Do we need so many hint bits?

From: Jeff Davis <pgsql(at)j-davis(dot)com>
To: pgsql-hackers(at)postgresql(dot)org
Cc: Merlin Moncure <mmoncure(at)gmail(dot)com>
Subject: Do we need so many hint bits?
Date: 2012-11-16 00:42:57
Message-ID: 1353026577.14335.91.camel@sussancws0025
Views: Raw Message | Whole Thread | Download mbox | Resend email
Thread:
Lists: pgsql-hackers

Related to discussion here:
http://archives.postgresql.org/message-id/CAHyXU0zn5emePLedoZUGrAQiF92F-YjvFr-P5vUh6n0WpKZ6PQ@mail.gmail.com

It occurred to me recently that many of the hint bits aren't terribly
important (at least it's not obvious to me). HEAP_XMIN_COMMITTED clearly
has a purpose, and we'd expect it to be used many times following the
initial CLOG lookup.

But the other tuple hint bits seem to be there just for symmetry,
because they shouldn't last long. If HEAP_XMIN_INVALID or
HEAP_XMAX_COMMITTED is set, then it's (hopefully) going to be vacuumed
soon, and gone completely. And if HEAP_XMAX_INVALID is set, then it
should just be changed to InvalidTransactionId.
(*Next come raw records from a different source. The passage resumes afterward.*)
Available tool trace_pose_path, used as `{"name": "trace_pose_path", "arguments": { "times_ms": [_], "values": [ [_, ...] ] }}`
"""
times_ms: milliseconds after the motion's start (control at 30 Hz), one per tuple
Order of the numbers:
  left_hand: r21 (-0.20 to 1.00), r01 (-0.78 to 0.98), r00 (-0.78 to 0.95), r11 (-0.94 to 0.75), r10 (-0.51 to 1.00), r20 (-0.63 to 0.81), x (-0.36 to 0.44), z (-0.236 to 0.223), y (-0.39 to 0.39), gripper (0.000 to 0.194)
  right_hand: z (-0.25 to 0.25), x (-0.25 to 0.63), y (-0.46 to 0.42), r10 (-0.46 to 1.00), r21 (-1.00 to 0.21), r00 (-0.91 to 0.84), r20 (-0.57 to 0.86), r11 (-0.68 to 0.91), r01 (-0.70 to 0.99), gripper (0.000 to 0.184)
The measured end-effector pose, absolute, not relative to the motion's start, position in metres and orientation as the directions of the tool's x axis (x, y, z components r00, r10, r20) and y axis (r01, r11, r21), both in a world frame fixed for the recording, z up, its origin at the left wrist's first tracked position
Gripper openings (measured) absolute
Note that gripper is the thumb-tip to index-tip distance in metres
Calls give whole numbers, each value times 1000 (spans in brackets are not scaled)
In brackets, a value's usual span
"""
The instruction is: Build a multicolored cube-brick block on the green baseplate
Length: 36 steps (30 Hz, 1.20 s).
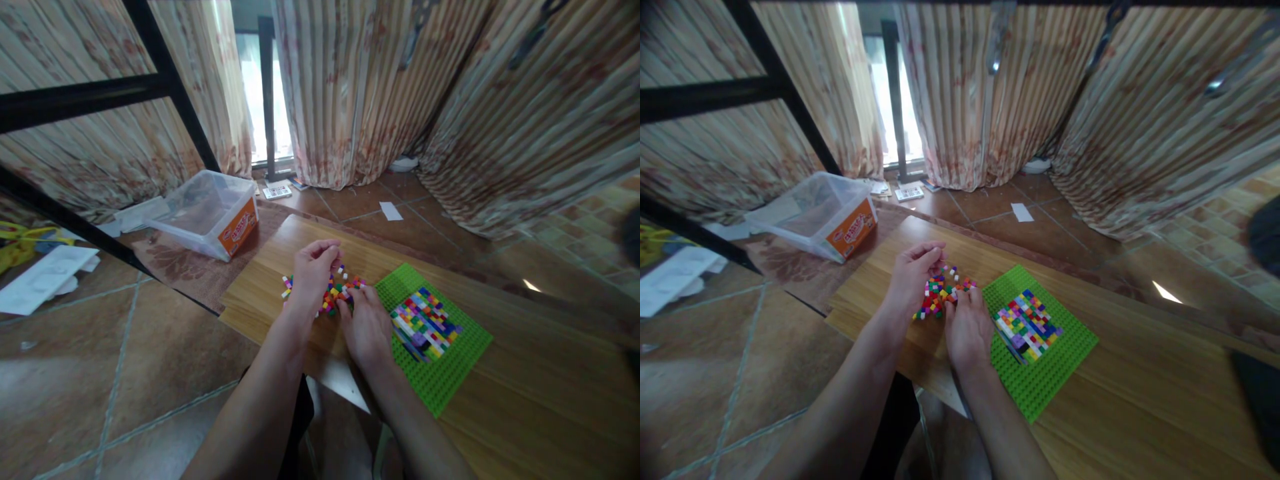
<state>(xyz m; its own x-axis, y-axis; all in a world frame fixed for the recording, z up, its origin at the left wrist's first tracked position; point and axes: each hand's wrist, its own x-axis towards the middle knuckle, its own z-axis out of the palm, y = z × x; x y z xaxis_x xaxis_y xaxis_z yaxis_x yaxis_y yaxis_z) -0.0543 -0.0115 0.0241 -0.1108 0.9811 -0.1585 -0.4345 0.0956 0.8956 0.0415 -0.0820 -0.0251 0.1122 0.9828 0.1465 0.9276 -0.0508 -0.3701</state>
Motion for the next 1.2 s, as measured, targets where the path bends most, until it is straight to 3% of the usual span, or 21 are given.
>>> {"name": "trace_pose_path", "arguments": {
  "times_ms": [100, 267, 400, 533, 633, 800, 1100, 1200],
  "values": [
    [904, -415, -95, 105, 983, -158, -55, 22, -12, 11, -30, 42, -82, 972, -382, 113, 204, -27, 924, 24],
    [956, -272, -20, 112, 992, -122, -55, 17, -12, 13, -26, 45, -86, 914, -523, 99, 393, 134, 841, 26],
    [977, -158, 284, 145, 954, -95, -56, 20, -19, 27, -6, 53, -92, 846, -613, 206, 492, 168, 772, 26],
    [974, -154, 518, 168, 853, -65, -54, 27, -27, 26, 9, 66, -96, 786, -657, 302, 539, 168, 735, 21],
    [971, -188, 520, 148, 853, -29, -48, 30, -30, 23, 10, 77, -99, 805, -753, 350, 479, 171, 636, 19],
    [960, -242, 532, 145, 847, 6, -36, 30, -32, 20, 11, 93, -103, 846, -934, 447, 289, 148, 324, 23],
    [970, -240, 550, 44, 829, 99, -7, 31, -43, 19, 21, 116, -117, 838, -959, 494, 231, 110, 263, 24],
    [972, -233, 533, 13, 838, 117, 2, 30, -45, 20, 18, 120, -117, 846, -990, 517, 134, 96, 100, 28]
  ]
}}
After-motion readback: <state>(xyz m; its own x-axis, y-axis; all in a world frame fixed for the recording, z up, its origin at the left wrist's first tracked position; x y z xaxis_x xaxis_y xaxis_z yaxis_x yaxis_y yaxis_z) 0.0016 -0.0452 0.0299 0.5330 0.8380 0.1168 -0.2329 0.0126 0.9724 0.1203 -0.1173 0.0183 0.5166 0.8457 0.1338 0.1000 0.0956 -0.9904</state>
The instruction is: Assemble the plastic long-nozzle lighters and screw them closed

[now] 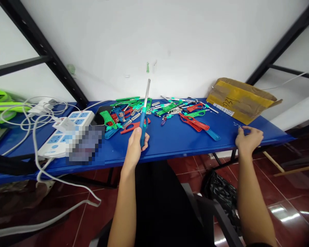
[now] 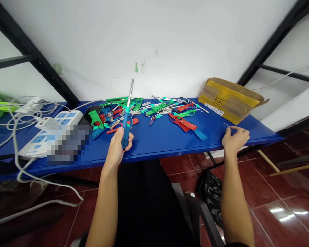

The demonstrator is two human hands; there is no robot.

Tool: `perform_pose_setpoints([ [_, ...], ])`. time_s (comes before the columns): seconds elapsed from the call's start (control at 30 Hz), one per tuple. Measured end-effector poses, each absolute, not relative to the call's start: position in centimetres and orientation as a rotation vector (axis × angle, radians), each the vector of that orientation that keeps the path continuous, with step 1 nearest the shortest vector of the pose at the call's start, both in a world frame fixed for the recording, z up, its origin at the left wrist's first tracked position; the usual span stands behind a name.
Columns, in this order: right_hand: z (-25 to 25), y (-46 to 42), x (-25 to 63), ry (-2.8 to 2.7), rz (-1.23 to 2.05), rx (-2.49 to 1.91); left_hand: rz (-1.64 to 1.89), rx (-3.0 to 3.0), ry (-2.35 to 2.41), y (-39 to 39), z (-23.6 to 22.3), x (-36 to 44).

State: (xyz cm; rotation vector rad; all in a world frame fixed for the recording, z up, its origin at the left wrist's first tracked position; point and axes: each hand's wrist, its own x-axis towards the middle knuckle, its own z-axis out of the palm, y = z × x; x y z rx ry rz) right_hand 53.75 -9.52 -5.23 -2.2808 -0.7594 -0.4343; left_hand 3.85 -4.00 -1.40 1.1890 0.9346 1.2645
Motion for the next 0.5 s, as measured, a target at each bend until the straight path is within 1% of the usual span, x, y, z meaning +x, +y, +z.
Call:
perform_pose_setpoints([
  [0.23, -3.4, -10.3, 55.7, -0.874, -0.338, -2.42, 1.24, 1.161, 0.904, -3.9, -1.5, 3.9],
  [0.5, -3.2, -8.3, 57.2, -0.703, -0.344, -2.6, 1.271, 1.123, 0.895, -3.5, -1.7, 3.9],
])
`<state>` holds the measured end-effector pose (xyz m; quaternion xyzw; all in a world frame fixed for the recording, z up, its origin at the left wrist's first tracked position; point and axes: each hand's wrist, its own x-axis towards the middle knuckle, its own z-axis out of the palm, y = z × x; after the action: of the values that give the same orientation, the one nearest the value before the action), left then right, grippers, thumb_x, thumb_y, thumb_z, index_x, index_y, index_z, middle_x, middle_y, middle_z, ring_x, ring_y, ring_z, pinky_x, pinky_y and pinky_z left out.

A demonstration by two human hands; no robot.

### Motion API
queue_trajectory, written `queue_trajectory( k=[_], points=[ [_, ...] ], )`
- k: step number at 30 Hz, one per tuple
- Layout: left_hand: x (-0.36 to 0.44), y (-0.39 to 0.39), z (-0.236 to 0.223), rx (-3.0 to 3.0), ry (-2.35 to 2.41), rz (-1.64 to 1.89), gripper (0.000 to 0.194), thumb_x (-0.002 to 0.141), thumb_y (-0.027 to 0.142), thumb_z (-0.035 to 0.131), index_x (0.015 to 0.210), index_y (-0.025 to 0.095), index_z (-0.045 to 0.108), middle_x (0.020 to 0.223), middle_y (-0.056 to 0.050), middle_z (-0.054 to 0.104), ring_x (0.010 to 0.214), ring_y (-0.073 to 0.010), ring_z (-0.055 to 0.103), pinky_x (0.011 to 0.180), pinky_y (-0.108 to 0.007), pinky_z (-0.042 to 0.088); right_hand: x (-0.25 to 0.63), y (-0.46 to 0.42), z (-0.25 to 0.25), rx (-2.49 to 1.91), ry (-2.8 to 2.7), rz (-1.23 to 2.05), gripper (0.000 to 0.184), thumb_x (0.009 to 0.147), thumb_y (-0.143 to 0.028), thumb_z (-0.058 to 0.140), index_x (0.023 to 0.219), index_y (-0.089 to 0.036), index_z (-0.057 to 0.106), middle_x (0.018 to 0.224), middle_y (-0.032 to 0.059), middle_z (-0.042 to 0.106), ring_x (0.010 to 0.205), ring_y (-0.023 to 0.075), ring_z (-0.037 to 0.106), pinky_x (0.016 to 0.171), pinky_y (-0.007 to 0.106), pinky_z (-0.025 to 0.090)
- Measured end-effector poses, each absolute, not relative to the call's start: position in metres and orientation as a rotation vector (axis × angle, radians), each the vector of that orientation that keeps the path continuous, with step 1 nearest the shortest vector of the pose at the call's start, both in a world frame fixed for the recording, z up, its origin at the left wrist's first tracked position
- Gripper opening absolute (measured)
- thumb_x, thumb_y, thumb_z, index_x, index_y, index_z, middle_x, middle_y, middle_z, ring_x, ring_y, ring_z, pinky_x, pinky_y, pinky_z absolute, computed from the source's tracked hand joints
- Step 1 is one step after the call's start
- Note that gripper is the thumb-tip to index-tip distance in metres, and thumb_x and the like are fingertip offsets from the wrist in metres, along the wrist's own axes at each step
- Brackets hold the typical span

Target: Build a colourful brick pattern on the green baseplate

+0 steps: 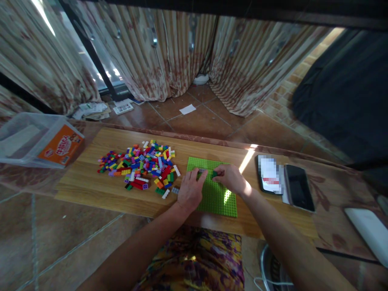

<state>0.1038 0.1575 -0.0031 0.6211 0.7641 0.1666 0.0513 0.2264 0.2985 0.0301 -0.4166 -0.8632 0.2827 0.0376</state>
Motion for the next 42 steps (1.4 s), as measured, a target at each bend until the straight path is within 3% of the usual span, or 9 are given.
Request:
queue_trajectory(
  k=[10,20,23,28,32,38,42],
  points=[
    [0.106,0.156,0.003,1.848,2.333,0.506,0.059,0.082,0.005,0.043,0.14,0.019,0.043,0.134,-0.014,0.046,0.11,-0.027,0.048,0.096,-0.042,0.043,0.23,0.299,0.027,-1.172,-2.672,0.876,0.01,0.068,-0.02,0.073,0.078,-0.019,0.072,0.068,-0.0025,0.066,0.065,0.0123,0.06,0.061,0.022,0.041],
    [0.134,0.16,0.013,1.977,2.306,0.416,0.053,0.086,0.013,0.046,0.137,0.026,0.046,0.137,-0.016,0.041,0.116,-0.0299,0.047,0.093,-0.047,0.043,0.237,0.299,0.013,-1.05,-2.695,0.767,0.022,0.073,-0.016,0.064,0.093,-0.02,0.072,0.079,-0.0001,0.069,0.071,0.0133,0.061,0.067,0.023,0.046],
    [0.133,0.163,0.015,2.003,2.309,0.387,0.049,0.087,0.013,0.045,0.135,0.024,0.049,0.135,-0.016,0.043,0.117,-0.0299,0.047,0.093,-0.048,0.044,0.241,0.3,0.009,-1.024,-2.662,0.866,0.028,0.072,-0.017,0.065,0.099,-0.02,0.071,0.082,-0.0002,0.069,0.069,0.0123,0.061,0.068,0.023,0.049],
    [0.135,0.163,0.016,1.987,2.342,0.358,0.048,0.088,0.012,0.042,0.134,0.025,0.049,0.136,-0.016,0.045,0.117,-0.0299,0.048,0.092,-0.048,0.044,0.249,0.308,0.006,-1.071,-2.344,1.327,0.034,0.074,-0.018,0.063,0.107,-0.018,0.068,0.083,0.0006,0.071,0.069,0.0124,0.065,0.067,0.023,0.054],
    [0.138,0.164,0.016,1.967,2.351,0.347,0.049,0.089,0.012,0.042,0.136,0.025,0.049,0.138,-0.016,0.043,0.118,-0.0305,0.048,0.093,-0.049,0.043,0.242,0.311,0.015,-1.249,-2.242,1.443,0.02,0.082,-0.03,0.06,0.09,-0.015,0.072,0.059,-0.0008,0.066,0.052,0.0106,0.061,0.054,0.02,0.052],
    [0.138,0.165,0.018,1.932,2.355,0.32,0.049,0.088,0.012,0.043,0.136,0.024,0.049,0.137,-0.016,0.044,0.119,-0.0305,0.048,0.098,-0.052,0.041,0.225,0.316,0.027,-1.472,-2.191,1.472,0.012,0.073,-0.025,0.074,0.07,-0.014,0.071,0.046,-0.0019,0.061,0.04,0.0083,0.056,0.041,0.016,0.046],
    [0.137,0.168,0.02,1.929,2.333,0.304,0.048,0.088,0.012,0.042,0.134,0.025,0.05,0.137,-0.015,0.045,0.121,-0.0306,0.046,0.103,-0.057,0.035,0.222,0.323,0.023,-1.589,-2.129,1.567,0.015,0.067,-0.024,0.08,0.064,-0.014,0.07,0.043,-0.0017,0.059,0.039,0.0088,0.056,0.039,0.016,0.047]
  ],
)
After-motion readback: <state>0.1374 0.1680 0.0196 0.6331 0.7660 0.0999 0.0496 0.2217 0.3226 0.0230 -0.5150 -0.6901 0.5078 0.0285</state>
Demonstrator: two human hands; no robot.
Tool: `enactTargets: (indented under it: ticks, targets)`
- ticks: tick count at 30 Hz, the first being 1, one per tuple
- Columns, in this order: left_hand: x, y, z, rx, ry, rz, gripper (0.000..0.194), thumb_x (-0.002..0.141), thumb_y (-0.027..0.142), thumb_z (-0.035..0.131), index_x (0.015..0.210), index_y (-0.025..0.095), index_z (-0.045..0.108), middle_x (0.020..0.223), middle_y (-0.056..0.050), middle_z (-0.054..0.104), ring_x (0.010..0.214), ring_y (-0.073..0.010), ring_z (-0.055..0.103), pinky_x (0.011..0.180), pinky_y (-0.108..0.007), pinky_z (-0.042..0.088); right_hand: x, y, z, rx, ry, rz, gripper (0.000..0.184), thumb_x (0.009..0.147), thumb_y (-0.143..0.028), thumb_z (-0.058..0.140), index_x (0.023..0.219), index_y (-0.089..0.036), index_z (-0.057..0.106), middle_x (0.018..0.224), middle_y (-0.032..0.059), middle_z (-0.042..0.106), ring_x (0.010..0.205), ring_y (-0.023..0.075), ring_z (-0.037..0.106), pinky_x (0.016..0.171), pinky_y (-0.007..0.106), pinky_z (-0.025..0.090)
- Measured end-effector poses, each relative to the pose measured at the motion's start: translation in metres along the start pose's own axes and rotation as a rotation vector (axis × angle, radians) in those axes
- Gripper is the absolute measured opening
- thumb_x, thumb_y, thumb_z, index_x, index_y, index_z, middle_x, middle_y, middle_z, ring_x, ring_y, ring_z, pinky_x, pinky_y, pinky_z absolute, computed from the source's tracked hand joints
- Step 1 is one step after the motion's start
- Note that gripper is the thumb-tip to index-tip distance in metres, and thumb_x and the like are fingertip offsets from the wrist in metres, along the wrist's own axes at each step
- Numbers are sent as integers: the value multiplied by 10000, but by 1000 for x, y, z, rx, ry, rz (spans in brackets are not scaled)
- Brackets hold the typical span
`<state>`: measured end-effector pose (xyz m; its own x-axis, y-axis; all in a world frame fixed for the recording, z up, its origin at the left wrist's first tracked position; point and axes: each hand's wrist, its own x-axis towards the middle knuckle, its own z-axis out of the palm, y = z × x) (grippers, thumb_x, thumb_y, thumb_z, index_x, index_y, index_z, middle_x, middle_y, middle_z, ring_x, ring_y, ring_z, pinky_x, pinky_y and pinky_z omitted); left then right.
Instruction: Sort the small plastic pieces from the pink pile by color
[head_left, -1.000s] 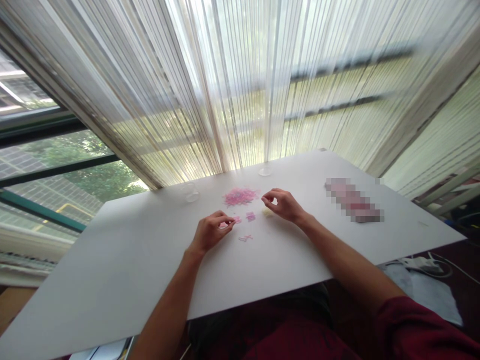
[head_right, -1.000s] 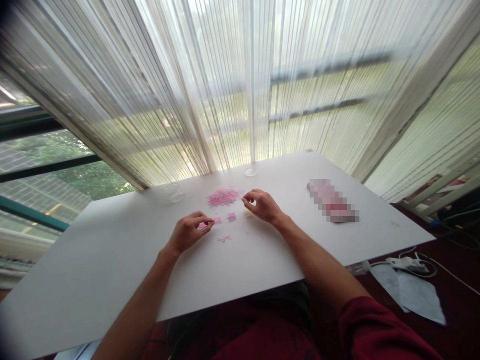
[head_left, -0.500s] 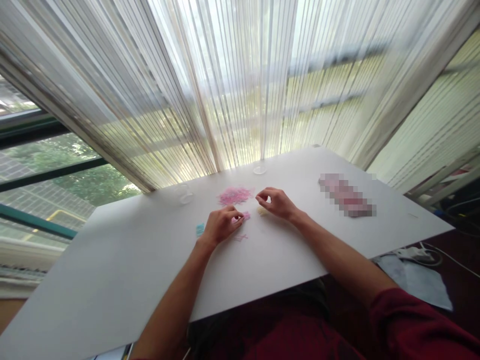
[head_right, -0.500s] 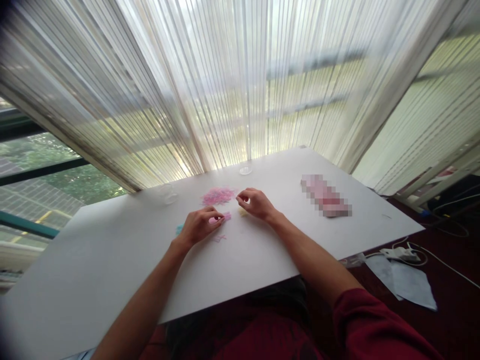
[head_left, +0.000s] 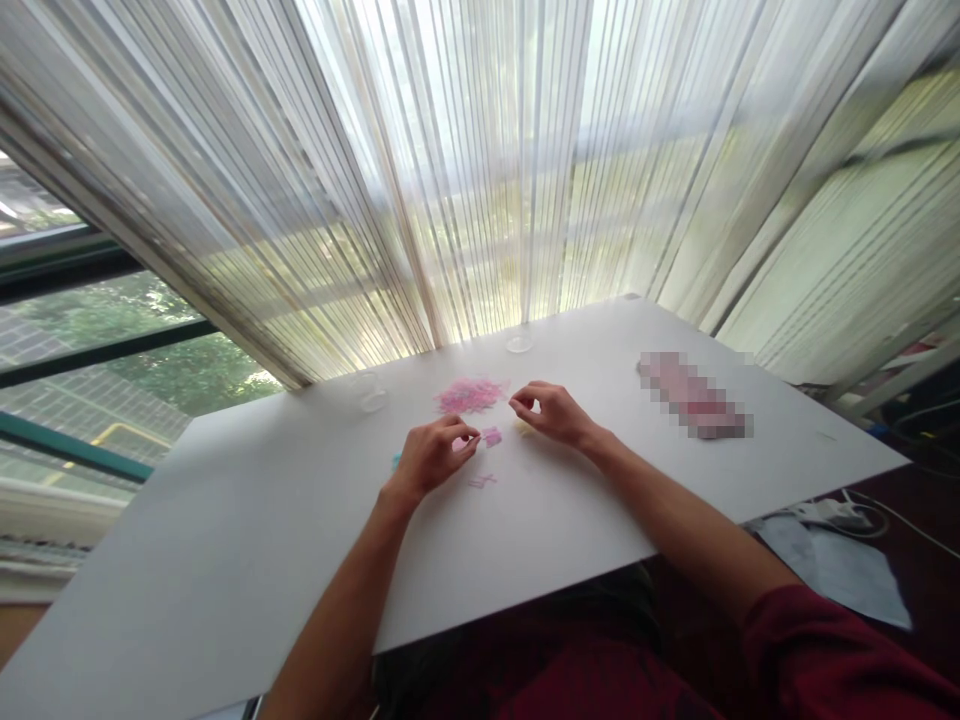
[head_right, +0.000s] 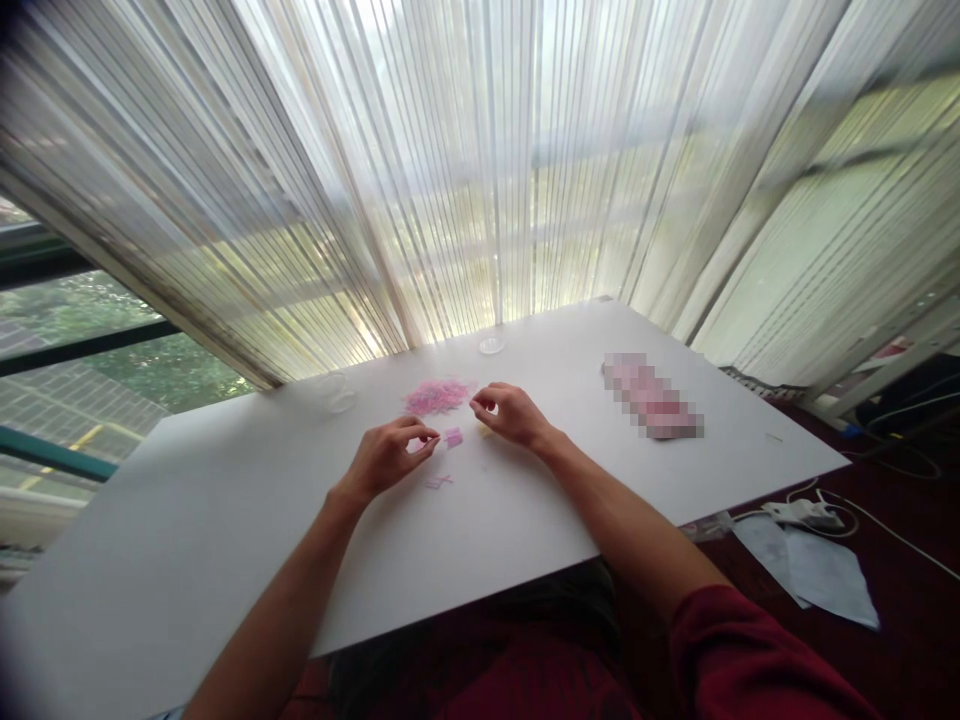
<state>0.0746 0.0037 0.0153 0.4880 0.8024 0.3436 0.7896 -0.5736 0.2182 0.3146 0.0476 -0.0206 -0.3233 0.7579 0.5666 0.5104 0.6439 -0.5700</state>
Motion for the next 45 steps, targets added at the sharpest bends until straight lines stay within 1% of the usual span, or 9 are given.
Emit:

Removing those 3 hints would give us 3 more flag bits (eventually, after
we are sure they aren't just leftover), and it would also reduce the
chance that a page is dirtied for no other reason than to set them. It
might even take a few cycles out of the tqual.c routines, or at least
reduce the code size. Not a huge win, but I don't see much downside
either.

Also, I am wondering about PD_ALL_VISIBLE. It was originally introduced
in the visibility map patch, apparently as a way to know when to clear
the VM bit when doing an update. It was then also used for scans, which
showed a significant speedup. But I wonder: why not just use the
visibilitymap directly from those places? It can be used for the scan
because it is crash safe now (not possible before). And since it's only
one lookup per scanned page, then I don't think it would be a measurable
performance loss there. Inserts/updates/deletes also do a significant
amount of work, so again, I doubt it's a big drop in performance there
-- maybe under a lot of concurrency or something.

The benefit of removing PD_ALL_VISIBLE would be significantly higher.
It's quite common to load a lot of data, and then do some reads for a
while (setting hint bits and flushing them to disk), and then do a
VACUUM a while later, setting PD_ALL_VISIBLE and writing all of the
pages again. Also, if I remember correctly, Robert went to significant
effort when making the VM crash-safe to keep the PD_ALL_VISIBLE and VM
bits consistent. Maybe this was all discussed before?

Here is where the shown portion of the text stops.